= Beginning of Section =

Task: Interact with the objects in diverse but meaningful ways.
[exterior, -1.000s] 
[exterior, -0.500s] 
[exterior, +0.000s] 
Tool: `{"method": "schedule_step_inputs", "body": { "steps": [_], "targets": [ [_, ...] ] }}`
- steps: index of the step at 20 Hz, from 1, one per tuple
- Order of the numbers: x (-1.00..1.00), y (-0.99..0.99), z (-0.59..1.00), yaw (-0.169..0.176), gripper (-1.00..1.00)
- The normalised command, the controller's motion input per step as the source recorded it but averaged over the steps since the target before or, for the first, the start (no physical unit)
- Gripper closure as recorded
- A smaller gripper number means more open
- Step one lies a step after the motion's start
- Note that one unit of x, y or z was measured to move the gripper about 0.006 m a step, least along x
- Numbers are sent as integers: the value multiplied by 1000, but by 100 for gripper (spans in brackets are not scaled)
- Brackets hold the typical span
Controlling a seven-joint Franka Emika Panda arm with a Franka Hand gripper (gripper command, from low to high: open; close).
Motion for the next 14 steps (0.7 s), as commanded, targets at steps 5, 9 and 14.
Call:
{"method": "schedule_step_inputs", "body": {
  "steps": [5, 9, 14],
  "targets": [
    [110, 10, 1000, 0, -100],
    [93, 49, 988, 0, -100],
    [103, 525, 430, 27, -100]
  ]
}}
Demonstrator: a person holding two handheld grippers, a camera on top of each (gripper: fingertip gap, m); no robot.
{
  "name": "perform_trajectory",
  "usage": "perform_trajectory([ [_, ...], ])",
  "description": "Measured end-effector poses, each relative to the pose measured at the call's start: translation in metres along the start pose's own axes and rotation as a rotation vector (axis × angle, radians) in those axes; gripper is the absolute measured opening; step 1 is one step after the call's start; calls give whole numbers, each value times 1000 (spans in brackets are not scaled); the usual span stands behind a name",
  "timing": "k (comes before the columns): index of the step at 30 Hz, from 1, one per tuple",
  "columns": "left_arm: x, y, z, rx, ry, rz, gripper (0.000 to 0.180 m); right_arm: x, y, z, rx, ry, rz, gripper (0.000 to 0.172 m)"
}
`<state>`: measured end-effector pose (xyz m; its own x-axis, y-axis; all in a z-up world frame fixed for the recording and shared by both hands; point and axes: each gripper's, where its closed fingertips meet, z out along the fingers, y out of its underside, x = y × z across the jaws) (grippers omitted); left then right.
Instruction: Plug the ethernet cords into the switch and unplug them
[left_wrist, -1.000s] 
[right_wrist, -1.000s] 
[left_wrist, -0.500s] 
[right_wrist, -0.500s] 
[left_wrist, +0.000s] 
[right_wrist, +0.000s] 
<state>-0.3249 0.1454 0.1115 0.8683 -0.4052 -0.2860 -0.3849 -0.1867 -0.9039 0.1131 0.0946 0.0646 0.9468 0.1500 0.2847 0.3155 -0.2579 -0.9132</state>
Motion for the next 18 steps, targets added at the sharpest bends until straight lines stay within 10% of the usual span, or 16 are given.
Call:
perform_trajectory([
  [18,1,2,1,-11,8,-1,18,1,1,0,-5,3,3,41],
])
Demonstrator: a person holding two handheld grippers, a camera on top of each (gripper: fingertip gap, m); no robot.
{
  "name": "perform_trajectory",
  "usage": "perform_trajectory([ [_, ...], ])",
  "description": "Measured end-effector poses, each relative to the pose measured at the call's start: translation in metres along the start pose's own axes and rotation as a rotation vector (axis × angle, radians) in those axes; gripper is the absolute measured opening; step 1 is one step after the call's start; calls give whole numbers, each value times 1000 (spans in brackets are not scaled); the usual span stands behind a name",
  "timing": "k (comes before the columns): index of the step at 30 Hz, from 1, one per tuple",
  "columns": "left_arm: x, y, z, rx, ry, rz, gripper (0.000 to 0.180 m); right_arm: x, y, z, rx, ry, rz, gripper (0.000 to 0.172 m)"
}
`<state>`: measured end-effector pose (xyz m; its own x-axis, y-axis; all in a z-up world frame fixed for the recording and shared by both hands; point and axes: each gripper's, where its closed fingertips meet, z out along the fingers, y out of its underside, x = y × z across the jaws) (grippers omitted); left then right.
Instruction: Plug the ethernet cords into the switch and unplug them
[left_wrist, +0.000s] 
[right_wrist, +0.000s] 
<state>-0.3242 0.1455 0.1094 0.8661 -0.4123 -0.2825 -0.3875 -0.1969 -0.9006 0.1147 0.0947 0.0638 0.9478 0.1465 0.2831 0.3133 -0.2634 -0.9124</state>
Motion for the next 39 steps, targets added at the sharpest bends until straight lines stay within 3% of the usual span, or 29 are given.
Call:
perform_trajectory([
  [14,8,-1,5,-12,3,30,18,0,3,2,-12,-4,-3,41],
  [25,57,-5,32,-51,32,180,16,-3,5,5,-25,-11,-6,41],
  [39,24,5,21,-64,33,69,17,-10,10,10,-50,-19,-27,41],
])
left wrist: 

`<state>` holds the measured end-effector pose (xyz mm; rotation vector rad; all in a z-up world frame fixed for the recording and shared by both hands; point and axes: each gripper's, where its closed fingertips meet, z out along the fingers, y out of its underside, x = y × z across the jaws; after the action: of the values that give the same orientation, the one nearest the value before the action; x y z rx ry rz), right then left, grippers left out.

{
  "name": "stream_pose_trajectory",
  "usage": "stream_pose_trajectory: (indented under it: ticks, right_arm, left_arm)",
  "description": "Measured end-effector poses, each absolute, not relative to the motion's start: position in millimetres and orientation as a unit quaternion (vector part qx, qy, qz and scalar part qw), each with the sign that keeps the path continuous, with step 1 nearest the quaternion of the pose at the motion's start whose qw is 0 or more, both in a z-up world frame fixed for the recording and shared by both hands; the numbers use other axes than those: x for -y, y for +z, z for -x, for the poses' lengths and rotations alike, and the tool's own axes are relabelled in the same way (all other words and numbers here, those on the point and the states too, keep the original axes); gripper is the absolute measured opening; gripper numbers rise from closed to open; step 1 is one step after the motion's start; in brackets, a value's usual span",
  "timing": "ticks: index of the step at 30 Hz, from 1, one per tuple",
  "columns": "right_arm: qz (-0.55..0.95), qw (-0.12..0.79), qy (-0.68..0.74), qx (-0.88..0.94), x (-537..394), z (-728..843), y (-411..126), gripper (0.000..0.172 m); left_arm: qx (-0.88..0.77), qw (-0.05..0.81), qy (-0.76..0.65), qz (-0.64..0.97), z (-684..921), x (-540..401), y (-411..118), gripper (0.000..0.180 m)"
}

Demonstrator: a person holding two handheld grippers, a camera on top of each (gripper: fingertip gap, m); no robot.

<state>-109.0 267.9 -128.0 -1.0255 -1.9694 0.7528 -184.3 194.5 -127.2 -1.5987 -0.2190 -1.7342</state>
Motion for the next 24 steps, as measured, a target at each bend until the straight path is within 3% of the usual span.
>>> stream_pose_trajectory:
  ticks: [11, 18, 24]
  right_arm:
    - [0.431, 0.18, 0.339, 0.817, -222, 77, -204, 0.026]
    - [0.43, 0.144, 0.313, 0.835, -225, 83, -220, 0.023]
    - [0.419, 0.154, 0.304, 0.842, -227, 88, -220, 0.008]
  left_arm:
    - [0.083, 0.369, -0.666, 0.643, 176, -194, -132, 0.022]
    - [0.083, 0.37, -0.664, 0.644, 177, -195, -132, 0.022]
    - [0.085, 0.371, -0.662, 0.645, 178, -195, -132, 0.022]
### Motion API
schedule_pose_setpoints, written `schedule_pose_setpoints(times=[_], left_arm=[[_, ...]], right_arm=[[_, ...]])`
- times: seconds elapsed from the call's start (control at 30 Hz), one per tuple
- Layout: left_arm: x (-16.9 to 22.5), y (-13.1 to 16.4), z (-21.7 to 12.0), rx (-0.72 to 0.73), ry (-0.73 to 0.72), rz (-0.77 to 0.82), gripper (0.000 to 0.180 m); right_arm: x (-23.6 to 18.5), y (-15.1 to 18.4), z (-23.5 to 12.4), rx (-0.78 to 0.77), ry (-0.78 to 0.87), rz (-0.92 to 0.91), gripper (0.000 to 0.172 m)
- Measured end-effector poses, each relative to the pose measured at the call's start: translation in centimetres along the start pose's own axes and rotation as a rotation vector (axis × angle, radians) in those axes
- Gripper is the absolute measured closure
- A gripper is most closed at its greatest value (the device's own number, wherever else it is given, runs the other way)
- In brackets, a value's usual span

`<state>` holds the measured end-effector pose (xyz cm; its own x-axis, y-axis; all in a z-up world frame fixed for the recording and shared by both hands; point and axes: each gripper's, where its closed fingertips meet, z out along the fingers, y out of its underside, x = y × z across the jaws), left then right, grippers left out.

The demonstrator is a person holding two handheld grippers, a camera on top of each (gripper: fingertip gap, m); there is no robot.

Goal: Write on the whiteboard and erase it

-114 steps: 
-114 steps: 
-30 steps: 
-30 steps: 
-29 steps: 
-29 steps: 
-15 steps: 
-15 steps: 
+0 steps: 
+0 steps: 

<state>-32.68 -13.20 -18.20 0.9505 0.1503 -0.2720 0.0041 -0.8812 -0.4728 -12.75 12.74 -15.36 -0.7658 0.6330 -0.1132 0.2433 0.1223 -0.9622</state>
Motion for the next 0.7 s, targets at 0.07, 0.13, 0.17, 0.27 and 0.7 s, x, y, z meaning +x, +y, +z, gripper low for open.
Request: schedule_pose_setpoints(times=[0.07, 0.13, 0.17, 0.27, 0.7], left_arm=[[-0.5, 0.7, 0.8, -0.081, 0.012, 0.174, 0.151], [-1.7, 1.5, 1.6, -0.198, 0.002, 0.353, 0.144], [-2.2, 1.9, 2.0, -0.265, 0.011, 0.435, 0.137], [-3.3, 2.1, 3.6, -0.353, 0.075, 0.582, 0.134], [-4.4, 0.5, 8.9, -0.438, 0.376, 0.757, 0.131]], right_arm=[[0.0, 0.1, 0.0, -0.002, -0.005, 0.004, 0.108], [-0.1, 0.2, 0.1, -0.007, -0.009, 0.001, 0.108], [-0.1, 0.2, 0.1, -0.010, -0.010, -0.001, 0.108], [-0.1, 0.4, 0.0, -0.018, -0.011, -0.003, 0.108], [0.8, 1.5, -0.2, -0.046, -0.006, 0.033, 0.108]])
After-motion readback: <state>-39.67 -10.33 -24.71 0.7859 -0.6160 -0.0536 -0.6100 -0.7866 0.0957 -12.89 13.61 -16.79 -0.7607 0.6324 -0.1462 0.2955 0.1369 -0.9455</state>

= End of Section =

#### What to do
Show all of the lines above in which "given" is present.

#### Answer to this problem
Motion for the next 18 steps, targets added at the sharpest bends until straight lines stay within 10% of the usual span, or 16 are given.
Motion for the next 39 steps, targets added at the sharpest bends until straight lines stay within 3% of the usual span, or 29 are given.
- A gripper is most closed at its greatest value (the device's own number, wherever else it is given, runs the other way)

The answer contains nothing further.